Ma tranquilli: l’eccezionalità
compositiva dei Sanctuary torna subito prepotente nella conclusiva “Veil of Disguise”,
aperta da un soave arpeggio cavalcato da un Dane in stato di grazia e che, per
l’occasione, svela la sua tonalità più dolce e carezzevole. Dopo la prevedibile
esplosione elettrica, quando il brano sembra ormai concluso dopo quattro minuti
e rotti, arriva l’accelerazione che non ti aspetti, un brutale assalto thrash
guidato dal drummer Dave Budbill che
porta il brano quasi a deragliare dai binari prima che un ultimo, splendido
riff a velocità controllata (coadiuvato dalla voce ispirata di Warrell) lo
guidi con sicurezza in porto.
Che dire in conclusione…un
capolavoro assoluto, bissato due anni più tardi dall’altrettanto fenomenale
“Into The Mirror Black” (sul quale, noi di MM, non potremo che soffermarci in
un prossimo futuro…).
Ma nonostante la qualità della
proposta, l’appoggio di Mustaine, la firma con la CBS/Epic e il responso
positivo della critica specializzata, il successo non arrivò. Misteri della
vita…forse la proposta era troppo avanti, troppo avanguardistica nel
suo fondere assieme technical thrash, oscurità doomiche, flavour epico e un
goticità ante-litteram che, soprattutto con ITMB, ancor più complesso e
teatrale, non sarà semplicissima da digerire per l’ascoltatore medio dell’epoca.
Sta di fatto che questa
situazione non soddisfacente da un punto di vista commerciale spinse Rutledge a
cambiare registro e a voler comporre musica, secondo il suo punto di vista, più
commerciale. Cosa che ovviamente suscitò il disaccordo di Dane e Sheppard. Che,
per nostra fortuna, decisero, assoldato Loomis (già conosciuto in quegli anni)

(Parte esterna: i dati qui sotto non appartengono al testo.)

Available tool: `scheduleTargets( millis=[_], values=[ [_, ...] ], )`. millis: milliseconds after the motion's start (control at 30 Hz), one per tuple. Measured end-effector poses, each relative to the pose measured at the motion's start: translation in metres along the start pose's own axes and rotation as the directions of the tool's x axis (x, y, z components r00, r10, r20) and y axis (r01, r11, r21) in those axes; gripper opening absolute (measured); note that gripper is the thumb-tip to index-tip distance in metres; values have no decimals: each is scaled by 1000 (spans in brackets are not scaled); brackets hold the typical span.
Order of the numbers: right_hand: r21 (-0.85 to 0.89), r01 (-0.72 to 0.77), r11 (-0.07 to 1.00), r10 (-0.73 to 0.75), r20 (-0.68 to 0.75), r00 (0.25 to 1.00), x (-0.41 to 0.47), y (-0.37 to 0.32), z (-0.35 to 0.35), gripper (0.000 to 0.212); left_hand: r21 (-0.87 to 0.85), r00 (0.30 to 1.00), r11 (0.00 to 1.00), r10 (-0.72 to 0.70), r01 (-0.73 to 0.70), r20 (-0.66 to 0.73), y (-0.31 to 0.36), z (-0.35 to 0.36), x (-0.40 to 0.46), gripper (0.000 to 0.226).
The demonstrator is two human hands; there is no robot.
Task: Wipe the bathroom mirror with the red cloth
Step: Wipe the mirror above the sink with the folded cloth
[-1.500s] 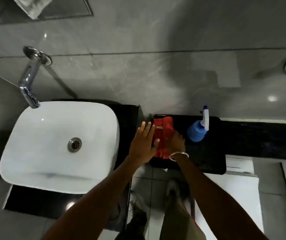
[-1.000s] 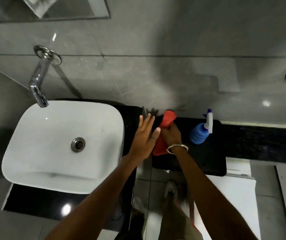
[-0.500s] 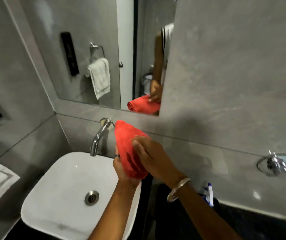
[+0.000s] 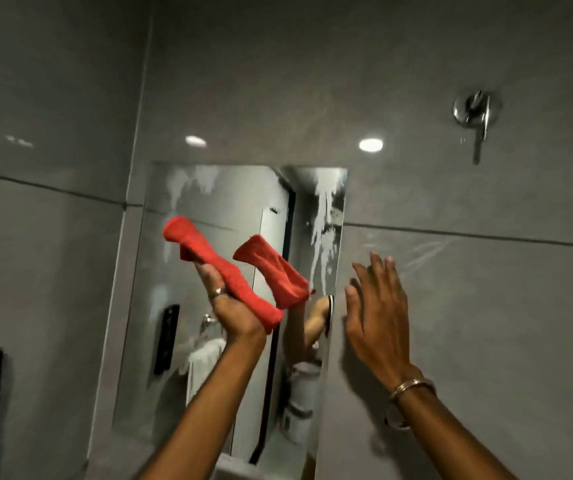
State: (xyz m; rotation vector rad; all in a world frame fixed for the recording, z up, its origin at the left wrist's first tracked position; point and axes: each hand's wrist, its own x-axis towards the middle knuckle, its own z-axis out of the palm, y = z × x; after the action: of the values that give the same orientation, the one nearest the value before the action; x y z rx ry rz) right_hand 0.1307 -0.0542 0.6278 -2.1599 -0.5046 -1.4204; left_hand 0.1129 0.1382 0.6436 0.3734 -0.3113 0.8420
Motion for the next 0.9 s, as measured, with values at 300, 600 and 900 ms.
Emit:
scheduleTargets(
  millis=[300, 600, 900],
  values=[
    [-461, 146, 875, -187, -45, 981, 147, 48, -28, 68, 702, 683, 9, 241, -712, 690, -62, 101, 107, 61],
    [-558, 175, 811, -283, -113, 953, 159, 66, -7, 71, 732, 701, -237, 212, -639, 681, -89, 114, 113, 73],
    [-544, 158, 824, -266, -125, 956, 158, 61, -6, 72, 637, 635, -259, 104, -726, 765, -115, 160, 73, 72]
  ],
)
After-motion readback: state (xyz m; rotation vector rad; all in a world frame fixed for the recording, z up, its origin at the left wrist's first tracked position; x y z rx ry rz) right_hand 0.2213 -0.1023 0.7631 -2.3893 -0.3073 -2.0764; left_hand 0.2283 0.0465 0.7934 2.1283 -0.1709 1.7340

di formare i Nevermore, continuando con essi il fenomenale discorso musicale
cominciato nel 1987 con “Refuge Denied” e raccogliendone i meritati frutti anche da un
punto di vista del responso commerciale, probabilmente in un periodo in cui il
pubblico del metallo era diventato più aperto a determinate sonorità.